For those of us with perfectionist thought habits, when any little thing goes wrong, it feels like a catastrophe because we’re so anxious about appearing perfect to ourselves and others. We have built our identity and worth on everything going exactly right, so any deviation from that is a real problem in our brains. I find this is doubly true of those raised with perfectionism and a lot of performance-demands in childhood like the A+ was always expected or love was withheld. That perfectionism in the household meant that your child mind equates things being off-kilter with deep danger.
Likewise if things were super chaotic growing up, then more chaos, more disturbances in the field lead you to spin on out to the worst case.

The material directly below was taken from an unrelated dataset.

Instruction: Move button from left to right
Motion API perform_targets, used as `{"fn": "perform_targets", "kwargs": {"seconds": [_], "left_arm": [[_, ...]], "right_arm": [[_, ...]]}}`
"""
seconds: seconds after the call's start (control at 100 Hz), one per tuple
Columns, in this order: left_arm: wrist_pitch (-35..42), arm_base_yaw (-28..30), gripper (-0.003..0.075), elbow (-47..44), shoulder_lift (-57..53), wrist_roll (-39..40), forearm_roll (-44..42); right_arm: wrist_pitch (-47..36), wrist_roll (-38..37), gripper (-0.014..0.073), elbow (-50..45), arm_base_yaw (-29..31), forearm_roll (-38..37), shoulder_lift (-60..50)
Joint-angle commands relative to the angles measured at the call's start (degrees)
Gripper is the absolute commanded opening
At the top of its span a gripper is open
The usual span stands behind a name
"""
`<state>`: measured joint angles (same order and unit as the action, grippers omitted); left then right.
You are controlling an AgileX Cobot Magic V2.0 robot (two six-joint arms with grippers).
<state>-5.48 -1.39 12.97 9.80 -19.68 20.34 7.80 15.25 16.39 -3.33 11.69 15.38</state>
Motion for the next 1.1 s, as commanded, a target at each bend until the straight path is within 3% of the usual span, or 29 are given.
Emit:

For parentified children, we learned early to over-function, and we are so used to working so hard to keep the whole world spinning (cause that’s our job, right?) that anything that effs with our plan just feel like way too much because we’ve codependently taken on not just our own issues but actually everyone else’s too.
When we have externalized our self worth like we do from codependent thinking—relying on our accomplishments or other people to show us we are worthy, when our anchor isn’t internal —any change in the world can feel very destabilizing. So when you are dependent on your partner to help you feel worthy and good, not getting a text from them has a weight and importance that feels vital. The absence or loss of that is scary, and our brains start to imagine what it would be like if we lose that connection altogether.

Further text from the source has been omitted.